Русская всем телом прижалась к своему любимому человеку и обняла его за шею двумя руками, пока они держали путь по длинному тёмному коридору немецкой части.
Они всё обнимались, да миловались, до тех самых пор, пока окончательно не расцвело. Ганс то и дело нежно целовал свою горячо любимую Полину в круглый живот, трепетно шептал ей на ухо всякого рода ласковые немецкие слова…
Немецкий офицер просто зацеловал девушку. Всю, без остатка.
— У тебя будет всё. Абсолютно всё. Даже то, о чём ты даже не имела представления в своей родной деревне и в Советском Союзе. У нашего будущего малыша тоже будет всё. Я непременно увезу тебя в Германию, когда всё закончится, и мы там поженимся. Желанная моя… — Ганс всё целовал и целовал русскую девушку. Трепетно. Страстно…
Полина лишь активным образом кивала своему любимому, уютно устроившись в постели у немецкого офицера.
— Ты же хочешь нашей свадьбы?.. — на всякий случай уточнил парень.
— Я мечтаю об этом, милый мой…
— Я и не встретил бы тебя совсем, если не Война эта, будь она неладна.
— Я бы тоже тебя никогда не встретила…
Чуть погодя, Ганс, совсем вдруг посерьёзнев, грустно произнёс:
— Meine Liebe, в ближайшее время, тебе придётся срочным образом уехать отсюда и родить моего ребёнка в безопасном месте. Я должен быть уверен всецело, до конца в том, что МОЯ семья — в полной безопасности. И я не хочу, чтобы мой ребёнок родился под звуки тревоги и разрывающихся снарядов… Пойми, Полина… Я люблю вас, да теперь ВАС, и вы мне — дороже всего на Свете. И так будет до тех пор, пока я не совершу последний вдох… Пока меня не пристрелят как врага и фашиста на вашей земле. Впрочем, всё это я уже когда-то говорил тебе…

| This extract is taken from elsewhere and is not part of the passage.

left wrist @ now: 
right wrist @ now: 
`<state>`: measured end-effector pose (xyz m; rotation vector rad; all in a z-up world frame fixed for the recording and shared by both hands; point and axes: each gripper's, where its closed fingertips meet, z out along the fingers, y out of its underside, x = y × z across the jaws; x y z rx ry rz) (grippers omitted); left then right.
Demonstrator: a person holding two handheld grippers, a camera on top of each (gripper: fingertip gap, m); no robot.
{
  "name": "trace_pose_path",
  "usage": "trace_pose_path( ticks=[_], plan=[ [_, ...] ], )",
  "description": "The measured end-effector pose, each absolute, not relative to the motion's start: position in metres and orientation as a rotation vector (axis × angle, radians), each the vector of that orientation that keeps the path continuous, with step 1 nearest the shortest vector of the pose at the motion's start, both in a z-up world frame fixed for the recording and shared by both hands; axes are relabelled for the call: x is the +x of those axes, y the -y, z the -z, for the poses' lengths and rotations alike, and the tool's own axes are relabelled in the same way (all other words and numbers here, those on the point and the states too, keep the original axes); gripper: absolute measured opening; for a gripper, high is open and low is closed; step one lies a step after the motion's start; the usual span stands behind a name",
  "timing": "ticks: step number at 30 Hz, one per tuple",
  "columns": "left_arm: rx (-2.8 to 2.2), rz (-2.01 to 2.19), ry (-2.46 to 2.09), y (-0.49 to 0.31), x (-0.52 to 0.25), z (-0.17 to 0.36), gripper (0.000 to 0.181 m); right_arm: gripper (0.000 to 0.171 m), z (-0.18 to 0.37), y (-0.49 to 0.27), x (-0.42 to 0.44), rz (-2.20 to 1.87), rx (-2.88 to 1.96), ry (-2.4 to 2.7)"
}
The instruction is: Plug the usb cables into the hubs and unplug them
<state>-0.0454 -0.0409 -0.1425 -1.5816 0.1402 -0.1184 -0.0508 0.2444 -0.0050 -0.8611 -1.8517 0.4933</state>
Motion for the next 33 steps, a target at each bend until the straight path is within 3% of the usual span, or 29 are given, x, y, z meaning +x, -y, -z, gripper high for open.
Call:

— Не нужно таких страшных слов, Ганс… Пожалуйста, — взмолилась Орлова, и на глазах у неё заблестели слёзы.
— Но нам всё-таки придётся вновь разлучиться. На весьма короткое время. Пока ты не родишь, милая моя… Я отправлю тебя прямиком в дом к своим родителям. На поезде. За документы не волнуйся. Я об этом похлопочу.
Полина на самом деле, сейчас вполуха слушала Ганса. По-настоящему вкусная и сытная немецкая еда настолько разморила блондинку, что она неумышленно уснула прямо на груди у своего любимого и поистине желанного мужчины, прямо на середине их счастливого диалога.